> **EXERCISE AIM**
Work out how many lines in the entries contain the string "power", and give nothing but that number.
───── RECORDS SUPPLIED
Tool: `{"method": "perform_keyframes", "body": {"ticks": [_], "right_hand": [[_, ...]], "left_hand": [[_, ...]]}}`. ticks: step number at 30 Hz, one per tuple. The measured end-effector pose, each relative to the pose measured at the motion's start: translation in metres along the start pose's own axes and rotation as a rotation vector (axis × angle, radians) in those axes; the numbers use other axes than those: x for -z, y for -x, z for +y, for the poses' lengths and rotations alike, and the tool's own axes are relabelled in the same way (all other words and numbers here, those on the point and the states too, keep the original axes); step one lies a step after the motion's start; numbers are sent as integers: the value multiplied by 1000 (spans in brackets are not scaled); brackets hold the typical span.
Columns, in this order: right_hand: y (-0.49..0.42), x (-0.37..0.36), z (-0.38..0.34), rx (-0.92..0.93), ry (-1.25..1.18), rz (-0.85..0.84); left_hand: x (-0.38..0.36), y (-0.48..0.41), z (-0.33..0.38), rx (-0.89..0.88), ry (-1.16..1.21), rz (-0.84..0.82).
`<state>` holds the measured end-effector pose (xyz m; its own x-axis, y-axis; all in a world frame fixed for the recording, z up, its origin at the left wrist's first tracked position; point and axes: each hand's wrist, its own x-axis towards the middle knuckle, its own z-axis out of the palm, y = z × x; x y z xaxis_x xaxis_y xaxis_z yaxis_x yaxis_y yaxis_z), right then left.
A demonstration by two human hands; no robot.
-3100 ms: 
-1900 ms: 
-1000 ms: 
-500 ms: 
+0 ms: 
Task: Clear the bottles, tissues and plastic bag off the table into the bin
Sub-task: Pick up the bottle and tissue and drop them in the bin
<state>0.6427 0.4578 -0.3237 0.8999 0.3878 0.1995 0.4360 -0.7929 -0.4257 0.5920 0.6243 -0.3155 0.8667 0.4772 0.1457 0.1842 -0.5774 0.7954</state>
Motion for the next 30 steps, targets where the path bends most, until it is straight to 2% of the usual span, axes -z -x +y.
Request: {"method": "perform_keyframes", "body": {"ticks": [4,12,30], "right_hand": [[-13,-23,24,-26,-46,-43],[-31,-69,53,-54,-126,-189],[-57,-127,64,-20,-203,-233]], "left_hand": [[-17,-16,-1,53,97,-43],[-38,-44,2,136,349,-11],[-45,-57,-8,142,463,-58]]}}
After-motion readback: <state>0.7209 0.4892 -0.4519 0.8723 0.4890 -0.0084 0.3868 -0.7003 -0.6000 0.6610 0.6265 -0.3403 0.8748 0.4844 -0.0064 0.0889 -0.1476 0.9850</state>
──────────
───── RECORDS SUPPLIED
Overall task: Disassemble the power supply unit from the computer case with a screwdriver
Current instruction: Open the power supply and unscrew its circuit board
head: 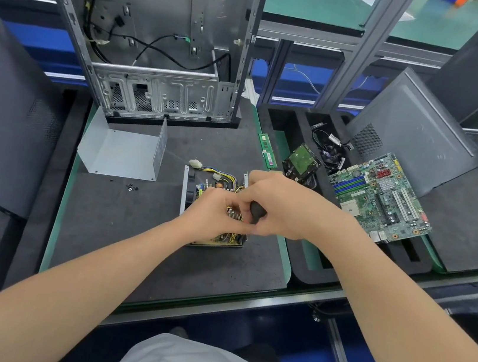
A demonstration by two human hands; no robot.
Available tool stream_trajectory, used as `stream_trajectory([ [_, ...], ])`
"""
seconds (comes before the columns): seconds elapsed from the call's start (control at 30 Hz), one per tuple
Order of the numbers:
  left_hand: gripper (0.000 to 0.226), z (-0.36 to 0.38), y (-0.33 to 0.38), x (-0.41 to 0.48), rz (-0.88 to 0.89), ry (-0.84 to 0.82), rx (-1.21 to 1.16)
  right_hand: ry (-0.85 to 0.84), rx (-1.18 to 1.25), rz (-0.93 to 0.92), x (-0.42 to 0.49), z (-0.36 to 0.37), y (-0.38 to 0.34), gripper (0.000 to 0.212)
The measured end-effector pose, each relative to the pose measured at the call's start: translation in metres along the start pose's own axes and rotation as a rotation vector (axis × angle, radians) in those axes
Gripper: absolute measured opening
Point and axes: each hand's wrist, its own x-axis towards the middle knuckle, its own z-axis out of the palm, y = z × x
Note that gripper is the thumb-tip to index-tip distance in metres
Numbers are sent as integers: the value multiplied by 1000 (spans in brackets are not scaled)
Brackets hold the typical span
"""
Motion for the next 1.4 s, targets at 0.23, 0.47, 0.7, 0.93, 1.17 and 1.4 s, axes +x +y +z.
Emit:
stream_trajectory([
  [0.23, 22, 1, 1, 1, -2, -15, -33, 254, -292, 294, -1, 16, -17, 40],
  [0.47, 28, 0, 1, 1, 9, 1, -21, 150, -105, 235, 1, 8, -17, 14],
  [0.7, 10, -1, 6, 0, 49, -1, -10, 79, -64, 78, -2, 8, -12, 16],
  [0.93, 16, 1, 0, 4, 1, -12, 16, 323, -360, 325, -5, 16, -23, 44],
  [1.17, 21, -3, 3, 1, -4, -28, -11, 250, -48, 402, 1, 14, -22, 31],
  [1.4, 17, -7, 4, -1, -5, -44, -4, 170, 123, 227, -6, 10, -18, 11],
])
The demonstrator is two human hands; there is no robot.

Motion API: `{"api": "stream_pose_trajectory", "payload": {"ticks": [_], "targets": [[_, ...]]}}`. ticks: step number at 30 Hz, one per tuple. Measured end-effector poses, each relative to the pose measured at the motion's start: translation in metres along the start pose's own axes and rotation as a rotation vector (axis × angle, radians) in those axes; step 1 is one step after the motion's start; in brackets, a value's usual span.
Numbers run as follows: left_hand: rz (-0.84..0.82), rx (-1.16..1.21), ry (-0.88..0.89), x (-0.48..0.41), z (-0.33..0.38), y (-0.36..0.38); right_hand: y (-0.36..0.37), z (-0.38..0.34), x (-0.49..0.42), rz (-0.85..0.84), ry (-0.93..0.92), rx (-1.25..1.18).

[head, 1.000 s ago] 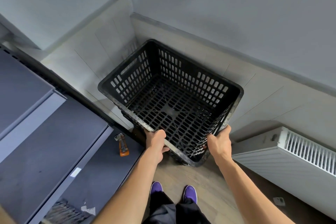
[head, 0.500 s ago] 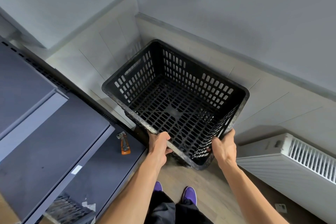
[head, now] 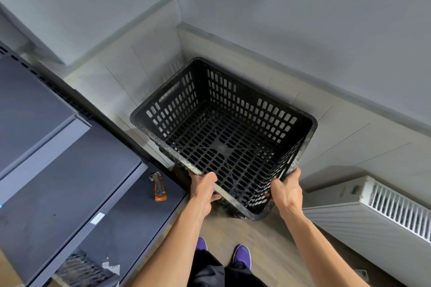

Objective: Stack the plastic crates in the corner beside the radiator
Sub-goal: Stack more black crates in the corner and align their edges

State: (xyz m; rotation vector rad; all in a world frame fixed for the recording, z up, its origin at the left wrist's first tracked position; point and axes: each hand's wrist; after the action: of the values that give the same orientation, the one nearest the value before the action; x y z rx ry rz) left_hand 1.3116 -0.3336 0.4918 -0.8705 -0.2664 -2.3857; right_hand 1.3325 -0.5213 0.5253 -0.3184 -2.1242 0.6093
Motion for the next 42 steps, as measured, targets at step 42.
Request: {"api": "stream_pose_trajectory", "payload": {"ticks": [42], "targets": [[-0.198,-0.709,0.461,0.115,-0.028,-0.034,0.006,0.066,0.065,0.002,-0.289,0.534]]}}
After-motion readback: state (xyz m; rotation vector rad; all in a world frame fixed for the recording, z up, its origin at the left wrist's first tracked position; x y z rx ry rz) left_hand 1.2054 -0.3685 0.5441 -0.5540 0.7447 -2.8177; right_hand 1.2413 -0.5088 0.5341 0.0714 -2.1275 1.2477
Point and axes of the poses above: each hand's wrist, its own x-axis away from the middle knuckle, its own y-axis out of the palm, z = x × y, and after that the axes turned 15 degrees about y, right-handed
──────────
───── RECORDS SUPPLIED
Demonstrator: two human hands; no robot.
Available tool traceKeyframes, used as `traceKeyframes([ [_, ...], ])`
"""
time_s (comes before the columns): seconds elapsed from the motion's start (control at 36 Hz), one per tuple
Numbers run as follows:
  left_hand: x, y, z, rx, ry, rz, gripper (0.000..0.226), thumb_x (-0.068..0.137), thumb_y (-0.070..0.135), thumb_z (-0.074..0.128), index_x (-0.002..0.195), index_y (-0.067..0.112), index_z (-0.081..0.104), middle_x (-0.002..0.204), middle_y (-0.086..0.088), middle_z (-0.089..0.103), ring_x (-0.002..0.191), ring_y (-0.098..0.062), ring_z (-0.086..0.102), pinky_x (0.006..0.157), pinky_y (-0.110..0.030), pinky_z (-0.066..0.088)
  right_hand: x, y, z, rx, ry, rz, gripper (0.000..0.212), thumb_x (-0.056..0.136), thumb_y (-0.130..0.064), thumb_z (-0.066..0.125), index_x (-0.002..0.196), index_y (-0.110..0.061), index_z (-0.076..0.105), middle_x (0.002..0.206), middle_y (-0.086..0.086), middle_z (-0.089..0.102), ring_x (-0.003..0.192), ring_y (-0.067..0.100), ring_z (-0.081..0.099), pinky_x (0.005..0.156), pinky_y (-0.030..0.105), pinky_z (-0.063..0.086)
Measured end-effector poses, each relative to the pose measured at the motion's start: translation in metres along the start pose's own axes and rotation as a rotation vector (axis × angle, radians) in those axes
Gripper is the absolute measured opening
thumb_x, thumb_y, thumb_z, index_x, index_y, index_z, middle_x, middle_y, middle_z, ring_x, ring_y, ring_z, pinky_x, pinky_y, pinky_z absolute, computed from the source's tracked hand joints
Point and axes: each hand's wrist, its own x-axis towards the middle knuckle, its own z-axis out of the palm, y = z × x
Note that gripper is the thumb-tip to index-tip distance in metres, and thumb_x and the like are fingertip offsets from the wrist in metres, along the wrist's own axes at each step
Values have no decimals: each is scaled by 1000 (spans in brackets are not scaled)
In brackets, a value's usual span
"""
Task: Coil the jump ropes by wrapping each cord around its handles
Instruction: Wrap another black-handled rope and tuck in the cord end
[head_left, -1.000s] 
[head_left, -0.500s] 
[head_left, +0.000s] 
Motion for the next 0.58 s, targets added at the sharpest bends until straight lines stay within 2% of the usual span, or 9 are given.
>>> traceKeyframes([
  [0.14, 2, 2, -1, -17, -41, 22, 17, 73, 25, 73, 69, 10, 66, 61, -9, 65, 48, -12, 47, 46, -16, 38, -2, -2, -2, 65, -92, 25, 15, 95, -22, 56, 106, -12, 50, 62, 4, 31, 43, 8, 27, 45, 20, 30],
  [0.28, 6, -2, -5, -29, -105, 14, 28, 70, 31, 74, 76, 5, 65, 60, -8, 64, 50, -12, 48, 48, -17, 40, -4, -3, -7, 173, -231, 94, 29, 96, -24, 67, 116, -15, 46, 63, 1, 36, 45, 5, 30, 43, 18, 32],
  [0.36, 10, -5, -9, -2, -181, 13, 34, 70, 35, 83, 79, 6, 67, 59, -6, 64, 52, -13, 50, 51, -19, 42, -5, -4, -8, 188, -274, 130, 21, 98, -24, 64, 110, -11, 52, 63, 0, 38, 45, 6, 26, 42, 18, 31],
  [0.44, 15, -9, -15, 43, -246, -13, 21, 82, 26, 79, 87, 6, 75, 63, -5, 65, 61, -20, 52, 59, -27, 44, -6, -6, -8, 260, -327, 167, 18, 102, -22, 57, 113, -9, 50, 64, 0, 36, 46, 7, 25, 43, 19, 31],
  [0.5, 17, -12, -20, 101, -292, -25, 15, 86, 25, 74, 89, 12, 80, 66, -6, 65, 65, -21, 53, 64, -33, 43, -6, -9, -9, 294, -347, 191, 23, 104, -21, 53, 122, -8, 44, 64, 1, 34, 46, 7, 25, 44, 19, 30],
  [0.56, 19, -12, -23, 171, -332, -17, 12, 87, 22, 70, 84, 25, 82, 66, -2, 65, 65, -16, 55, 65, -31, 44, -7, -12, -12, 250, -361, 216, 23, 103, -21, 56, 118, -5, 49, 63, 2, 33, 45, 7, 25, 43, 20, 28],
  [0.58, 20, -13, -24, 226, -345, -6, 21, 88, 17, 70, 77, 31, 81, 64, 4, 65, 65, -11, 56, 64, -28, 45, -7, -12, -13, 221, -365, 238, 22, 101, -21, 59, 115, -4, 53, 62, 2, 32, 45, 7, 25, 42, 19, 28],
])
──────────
> **FINISHED TASK**
2